### How to complete this task
The only thing to report is how many lines of the data contain the word "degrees".

------ Data listing

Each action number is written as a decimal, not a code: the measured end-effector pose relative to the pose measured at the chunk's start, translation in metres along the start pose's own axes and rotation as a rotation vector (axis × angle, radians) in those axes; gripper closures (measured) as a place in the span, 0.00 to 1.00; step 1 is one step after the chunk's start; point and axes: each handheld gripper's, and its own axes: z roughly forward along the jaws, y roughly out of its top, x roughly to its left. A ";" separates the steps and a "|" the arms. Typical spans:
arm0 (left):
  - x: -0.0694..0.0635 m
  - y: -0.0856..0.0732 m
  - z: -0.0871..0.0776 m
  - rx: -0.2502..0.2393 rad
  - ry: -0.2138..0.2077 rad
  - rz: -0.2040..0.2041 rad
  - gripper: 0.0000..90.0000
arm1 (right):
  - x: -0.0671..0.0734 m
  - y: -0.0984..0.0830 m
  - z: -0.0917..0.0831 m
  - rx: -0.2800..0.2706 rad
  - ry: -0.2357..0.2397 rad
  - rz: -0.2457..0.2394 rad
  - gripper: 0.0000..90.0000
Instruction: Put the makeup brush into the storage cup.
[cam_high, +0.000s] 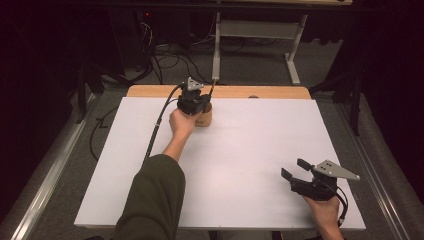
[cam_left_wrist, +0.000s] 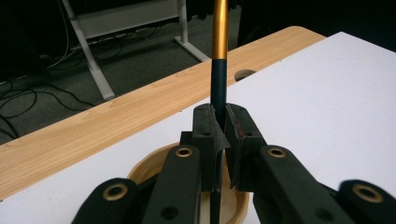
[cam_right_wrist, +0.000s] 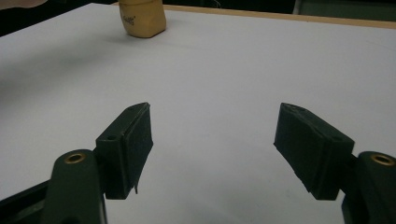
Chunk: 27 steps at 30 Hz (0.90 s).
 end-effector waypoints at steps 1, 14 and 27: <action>0.000 0.000 0.000 0.003 -0.007 -0.003 0.92 | 0.000 0.000 0.000 0.000 0.000 0.000 0.33; 0.000 0.000 -0.007 0.037 -0.051 -0.009 0.82 | 0.000 0.000 0.000 -0.002 -0.002 -0.009 0.33; 0.000 0.000 -0.030 0.015 -0.061 -0.065 0.52 | 0.002 0.001 0.000 -0.001 -0.005 -0.020 0.33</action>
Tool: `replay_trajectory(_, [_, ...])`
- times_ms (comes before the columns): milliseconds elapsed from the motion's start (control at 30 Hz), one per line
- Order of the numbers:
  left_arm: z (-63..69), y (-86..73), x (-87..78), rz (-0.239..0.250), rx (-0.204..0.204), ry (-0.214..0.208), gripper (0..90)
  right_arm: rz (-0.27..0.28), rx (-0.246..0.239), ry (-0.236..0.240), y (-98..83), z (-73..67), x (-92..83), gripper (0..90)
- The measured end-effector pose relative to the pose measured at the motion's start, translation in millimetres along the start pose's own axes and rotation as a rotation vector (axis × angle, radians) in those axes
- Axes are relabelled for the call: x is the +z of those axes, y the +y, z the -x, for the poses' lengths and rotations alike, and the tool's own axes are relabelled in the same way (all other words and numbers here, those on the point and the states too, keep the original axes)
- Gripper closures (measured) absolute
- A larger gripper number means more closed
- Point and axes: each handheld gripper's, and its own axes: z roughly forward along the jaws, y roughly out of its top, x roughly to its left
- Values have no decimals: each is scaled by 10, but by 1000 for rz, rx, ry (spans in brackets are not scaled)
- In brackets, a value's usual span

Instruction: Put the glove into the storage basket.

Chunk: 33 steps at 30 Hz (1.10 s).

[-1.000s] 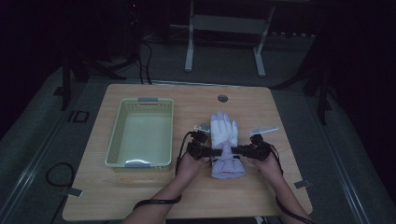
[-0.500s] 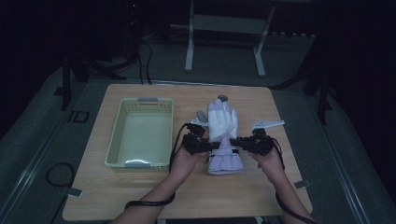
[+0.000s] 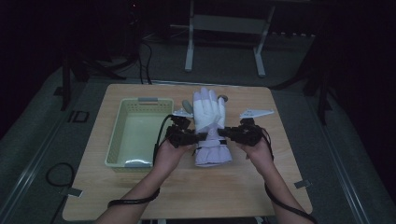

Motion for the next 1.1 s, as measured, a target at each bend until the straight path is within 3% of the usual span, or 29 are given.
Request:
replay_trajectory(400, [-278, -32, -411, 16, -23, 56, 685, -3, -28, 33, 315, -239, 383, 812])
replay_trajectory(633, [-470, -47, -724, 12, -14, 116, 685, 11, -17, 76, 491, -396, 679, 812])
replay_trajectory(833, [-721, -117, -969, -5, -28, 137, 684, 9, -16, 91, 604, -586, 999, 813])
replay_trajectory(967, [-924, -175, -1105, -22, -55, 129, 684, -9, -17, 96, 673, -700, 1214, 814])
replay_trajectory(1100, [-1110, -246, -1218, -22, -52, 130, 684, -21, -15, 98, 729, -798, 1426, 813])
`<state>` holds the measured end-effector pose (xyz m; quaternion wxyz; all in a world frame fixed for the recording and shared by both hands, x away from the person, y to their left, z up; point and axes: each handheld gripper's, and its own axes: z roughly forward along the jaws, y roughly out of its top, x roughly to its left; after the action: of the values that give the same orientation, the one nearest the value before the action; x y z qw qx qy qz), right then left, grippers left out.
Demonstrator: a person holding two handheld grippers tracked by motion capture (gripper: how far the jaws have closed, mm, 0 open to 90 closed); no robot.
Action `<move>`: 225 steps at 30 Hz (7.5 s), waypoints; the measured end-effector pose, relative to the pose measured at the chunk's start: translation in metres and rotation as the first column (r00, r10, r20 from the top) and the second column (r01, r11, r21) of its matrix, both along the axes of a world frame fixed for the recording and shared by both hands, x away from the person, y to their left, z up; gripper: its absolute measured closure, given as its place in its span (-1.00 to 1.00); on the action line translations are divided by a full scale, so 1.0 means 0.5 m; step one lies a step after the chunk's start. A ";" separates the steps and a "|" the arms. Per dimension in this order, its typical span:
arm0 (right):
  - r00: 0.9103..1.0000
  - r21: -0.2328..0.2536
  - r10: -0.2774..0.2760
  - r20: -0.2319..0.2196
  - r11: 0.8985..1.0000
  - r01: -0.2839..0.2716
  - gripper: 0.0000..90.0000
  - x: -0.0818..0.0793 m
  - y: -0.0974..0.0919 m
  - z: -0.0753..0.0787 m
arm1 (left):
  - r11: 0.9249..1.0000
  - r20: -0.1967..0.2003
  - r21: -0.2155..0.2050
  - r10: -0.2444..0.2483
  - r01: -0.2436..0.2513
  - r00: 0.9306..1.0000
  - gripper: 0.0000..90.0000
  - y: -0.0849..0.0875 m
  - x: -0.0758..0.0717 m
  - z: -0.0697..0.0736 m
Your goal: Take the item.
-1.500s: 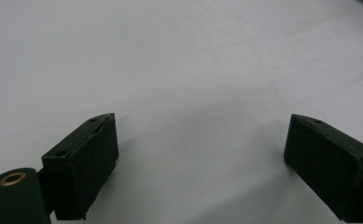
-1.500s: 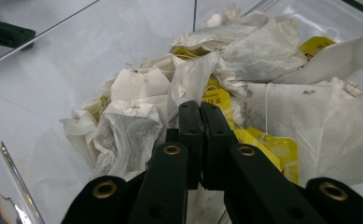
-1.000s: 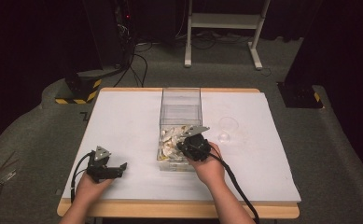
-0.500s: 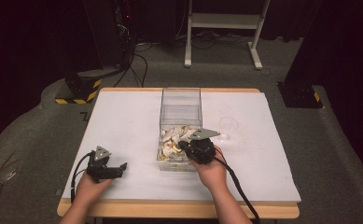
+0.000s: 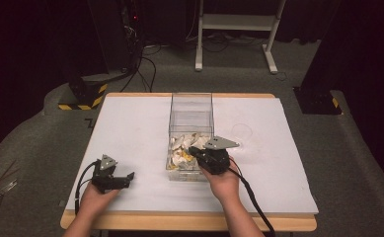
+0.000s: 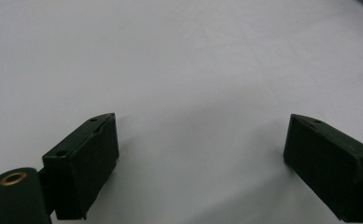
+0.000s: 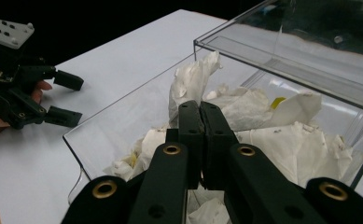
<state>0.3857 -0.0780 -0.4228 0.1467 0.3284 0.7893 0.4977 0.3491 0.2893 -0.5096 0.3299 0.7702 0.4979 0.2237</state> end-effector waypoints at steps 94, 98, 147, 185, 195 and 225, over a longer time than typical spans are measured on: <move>0.988 0.243 -0.062 0.143 0.970 0.026 0.97 -0.053 -0.089 0.076 | 1.000 0.000 0.000 -0.001 0.001 1.000 -0.77 -0.001 0.000 0.000; 0.986 0.246 -0.068 0.150 0.969 0.030 0.97 -0.055 -0.092 0.080 | 1.000 0.000 0.000 -0.001 0.001 1.000 -0.77 -0.001 0.000 0.000; 0.949 0.264 -0.269 0.165 0.939 0.220 0.97 -0.040 -0.210 0.091 | 1.000 -0.001 -0.001 -0.004 0.004 1.000 -0.76 0.000 0.000 0.000; 0.904 0.176 -0.407 0.128 0.907 0.383 0.97 0.078 -0.262 0.077 | 1.000 -0.002 -0.004 -0.003 0.003 1.000 -0.76 -0.001 0.001 0.000; 0.895 0.074 -0.444 0.050 0.895 0.440 0.95 0.135 -0.263 0.024 | 1.000 -0.002 -0.002 -0.004 0.004 1.000 -0.76 0.000 0.000 0.000; 0.919 -0.162 -0.395 -0.012 0.908 0.388 -0.44 -0.022 -0.224 -0.110 | 1.000 0.000 -0.001 -0.005 0.005 1.000 -0.76 -0.001 0.000 0.000</move>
<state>0.3746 -0.1900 -0.4776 0.2511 0.4783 0.7470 0.3876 0.3493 0.2890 -0.5097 0.3310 0.7712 0.4962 0.2225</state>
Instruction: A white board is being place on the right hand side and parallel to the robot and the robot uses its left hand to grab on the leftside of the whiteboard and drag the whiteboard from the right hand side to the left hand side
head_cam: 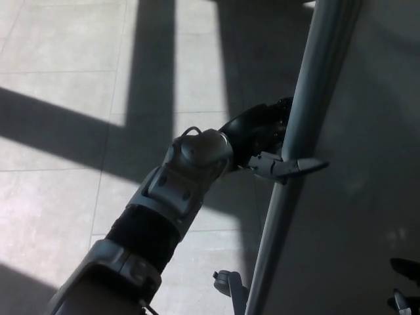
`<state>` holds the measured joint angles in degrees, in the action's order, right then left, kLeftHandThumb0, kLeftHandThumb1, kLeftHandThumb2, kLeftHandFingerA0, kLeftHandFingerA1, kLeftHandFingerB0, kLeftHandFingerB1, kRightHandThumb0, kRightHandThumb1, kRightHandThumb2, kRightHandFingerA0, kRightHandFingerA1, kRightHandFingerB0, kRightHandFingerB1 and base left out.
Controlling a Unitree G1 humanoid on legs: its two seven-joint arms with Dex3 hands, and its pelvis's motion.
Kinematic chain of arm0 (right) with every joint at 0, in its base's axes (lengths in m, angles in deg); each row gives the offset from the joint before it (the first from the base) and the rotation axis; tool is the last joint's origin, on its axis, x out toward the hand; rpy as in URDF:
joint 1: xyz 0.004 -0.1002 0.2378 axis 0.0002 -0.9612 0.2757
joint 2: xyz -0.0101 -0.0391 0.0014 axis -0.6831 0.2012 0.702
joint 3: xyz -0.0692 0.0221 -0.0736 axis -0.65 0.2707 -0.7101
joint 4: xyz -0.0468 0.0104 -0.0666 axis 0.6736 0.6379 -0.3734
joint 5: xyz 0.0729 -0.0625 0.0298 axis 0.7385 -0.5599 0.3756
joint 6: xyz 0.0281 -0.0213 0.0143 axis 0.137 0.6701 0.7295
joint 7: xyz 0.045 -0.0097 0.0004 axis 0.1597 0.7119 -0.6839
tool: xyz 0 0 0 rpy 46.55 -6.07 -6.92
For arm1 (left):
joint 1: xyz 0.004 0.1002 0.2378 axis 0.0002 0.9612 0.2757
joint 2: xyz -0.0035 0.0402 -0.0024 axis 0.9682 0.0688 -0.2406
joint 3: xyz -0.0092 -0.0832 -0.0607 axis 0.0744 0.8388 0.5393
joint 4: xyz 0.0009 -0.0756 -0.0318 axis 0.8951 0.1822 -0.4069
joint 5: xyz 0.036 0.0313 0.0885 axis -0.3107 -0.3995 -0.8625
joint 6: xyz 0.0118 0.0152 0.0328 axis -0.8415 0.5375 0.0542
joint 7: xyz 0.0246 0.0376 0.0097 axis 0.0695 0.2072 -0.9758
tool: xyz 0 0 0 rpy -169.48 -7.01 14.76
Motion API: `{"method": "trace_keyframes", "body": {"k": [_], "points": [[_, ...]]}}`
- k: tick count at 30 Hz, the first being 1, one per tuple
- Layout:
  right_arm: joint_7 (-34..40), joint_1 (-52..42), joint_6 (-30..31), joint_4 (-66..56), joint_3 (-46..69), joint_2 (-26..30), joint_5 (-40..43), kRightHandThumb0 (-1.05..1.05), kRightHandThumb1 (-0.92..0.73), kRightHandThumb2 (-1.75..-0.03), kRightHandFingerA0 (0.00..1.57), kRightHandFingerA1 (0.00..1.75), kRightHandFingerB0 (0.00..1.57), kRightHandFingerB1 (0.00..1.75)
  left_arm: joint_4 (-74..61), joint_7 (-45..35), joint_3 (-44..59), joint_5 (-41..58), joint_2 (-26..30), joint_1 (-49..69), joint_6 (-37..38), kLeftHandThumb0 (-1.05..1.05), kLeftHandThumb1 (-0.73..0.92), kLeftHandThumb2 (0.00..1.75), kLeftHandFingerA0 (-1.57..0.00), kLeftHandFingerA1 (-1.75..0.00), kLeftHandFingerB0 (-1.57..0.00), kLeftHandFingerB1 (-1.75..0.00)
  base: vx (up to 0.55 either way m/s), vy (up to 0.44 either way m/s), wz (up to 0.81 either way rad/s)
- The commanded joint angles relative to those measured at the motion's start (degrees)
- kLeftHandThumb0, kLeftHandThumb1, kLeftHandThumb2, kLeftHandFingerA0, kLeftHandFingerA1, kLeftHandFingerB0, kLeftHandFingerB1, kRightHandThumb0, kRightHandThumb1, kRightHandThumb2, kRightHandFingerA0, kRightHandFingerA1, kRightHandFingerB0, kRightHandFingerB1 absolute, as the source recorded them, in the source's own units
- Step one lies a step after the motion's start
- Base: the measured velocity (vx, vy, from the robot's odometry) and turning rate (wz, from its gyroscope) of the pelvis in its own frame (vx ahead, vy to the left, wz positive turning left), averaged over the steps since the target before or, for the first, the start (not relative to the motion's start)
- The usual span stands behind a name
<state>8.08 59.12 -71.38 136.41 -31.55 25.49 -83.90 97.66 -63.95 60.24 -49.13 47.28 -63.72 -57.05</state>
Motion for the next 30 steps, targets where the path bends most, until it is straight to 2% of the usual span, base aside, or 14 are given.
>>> {"method": "trace_keyframes", "body": {"k": [1,2,3,4,5,8,13,14,15,18,20,21,28,30], "points": [[-1.1,0.3,-0.2,0.0,0.3,0.8,0.8,-0.52,-0.65,-1.07,0.56,0.64,0.26,0.51,4.0,8.6,0.5,-4.0,-2.1,-1.9,6.3,-0.74,0.42,0.82,0.0,-0.12,0.0,-0.03,0.0,0.0,0.0],[-0.6,0.5,0.3,0.0,0.1,0.8,0.5,-0.52,-0.65,-1.07,0.56,0.64,0.26,0.51,4.3,9.4,1.0,-3.7,-2.5,-2.0,6.1,-0.74,0.42,0.82,0.0,-0.12,0.0,-0.03,0.0,0.0,0.0],[-0.9,0.7,0.2,0.1,0.2,0.8,0.6,-0.52,-0.65,-1.06,0.57,0.64,0.27,0.51,4.2,13.0,1.5,-4.4,-3.2,-1.4,6.9,-0.71,0.42,0.76,-0.1,-0.42,-0.06,-0.25,0.0,0.0,0.0],[-0.9,0.9,0.2,0.1,0.2,0.7,0.6,-0.52,-0.65,-1.06,0.57,0.65,0.27,0.51,3.9,16.8,1.7,-5.6,-3.7,-0.7,7.8,-0.7,0.51,0.56,-0.43,-0.52,-0.37,-0.41,0.0,0.0,0.0],[-0.6,1.0,0.2,0.1,0.1,0.8,0.5,-0.53,-0.65,-1.06,0.58,0.65,0.28,0.51,3.8,21.0,2.5,-6.2,-4.5,-0.3,8.5,-0.46,0.54,0.59,-0.58,-1.46,-0.54,-1.35,0.0,0.0,0.0],[0.1,1.5,0.1,0.1,0.0,1.0,0.2,-0.53,-0.64,-1.06,0.59,0.65,0.29,0.52,3.5,29.1,3.3,-8.2,-5.5,-0.5,9.8,-0.2,0.68,0.56,-0.78,-1.75,-0.63,-1.75,0.0,0.0,0.0],[-0.4,2.8,0.7,0.1,0.2,0.9,0.5,-0.52,-0.64,-1.06,0.58,0.65,0.28,0.51,2.3,28.6,4.6,-7.8,-3.1,-1.9,9.1,-0.26,0.64,0.59,-0.66,-1.51,-0.72,-1.36,0.0,0.0,0.0],[-0.7,3.3,0.7,0.1,0.2,0.9,0.6,-0.52,-0.65,-1.06,0.57,0.65,0.27,0.51,2.4,28.1,4.8,-7.6,-2.3,-2.4,9.6,-0.25,0.69,0.56,-0.7,-1.69,-0.6,-1.49,0.0,0.0,0.0],[-0.3,3.7,1.0,0.0,0.1,0.8,0.5,-0.5,-0.65,-1.06,0.57,0.64,0.28,0.51,2.7,26.4,5.6,-6.7,-1.0,-2.1,12.2,-0.35,0.47,0.82,-1.08,-1.38,-0.88,-1.24,0.0,0.0,0.0],[-0.7,3.8,0.8,0.0,0.2,0.7,0.7,-0.52,-0.65,-1.06,0.56,0.64,0.27,0.51,0.7,24.7,6.7,-6.1,0.7,-0.5,12.6,-0.34,0.45,0.84,-1.11,-1.35,-0.89,-1.19,0.0,0.0,0.0],[-0.1,3.7,0.6,0.0,0.0,1.0,0.2,-0.52,-0.65,-1.06,0.57,0.64,0.27,0.51,-1.5,23.9,6.8,-6.4,1.5,1.0,11.8,-0.34,0.45,0.83,-1.12,-1.36,-0.89,-1.19,0.0,0.0,0.0],[0.5,3.7,0.7,0.0,-0.2,1.0,0.0,-0.53,-0.66,-1.06,0.58,0.64,0.28,0.51,-2.7,23.1,6.7,-6.6,2.4,2.3,13.2,-0.26,0.64,0.58,-0.78,-1.7,-0.68,-1.56,0.0,0.0,0.0],[0.1,4.5,1.2,-0.1,-0.3,1.1,0.0,-0.53,-0.66,-1.07,0.57,0.64,0.27,0.51,-13.0,20.1,8.0,-7.0,7.6,10.2,14.9,-0.26,0.66,0.56,-0.78,-1.75,-0.55,-1.74,0.0,0.0,0.0],[0.5,4.3,0.8,0.0,-0.5,1.1,-0.1,-0.53,-0.66,-1.06,0.57,0.65,0.28,0.51,-15.2,19.1,8.2,-6.7,8.6,11.9,15.0,-0.26,0.65,0.58,-0.79,-1.69,-0.66,-1.55,0.0,0.0,0.0]]}}
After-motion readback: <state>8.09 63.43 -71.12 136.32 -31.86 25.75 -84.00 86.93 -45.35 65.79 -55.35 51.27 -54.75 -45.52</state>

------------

### Response
2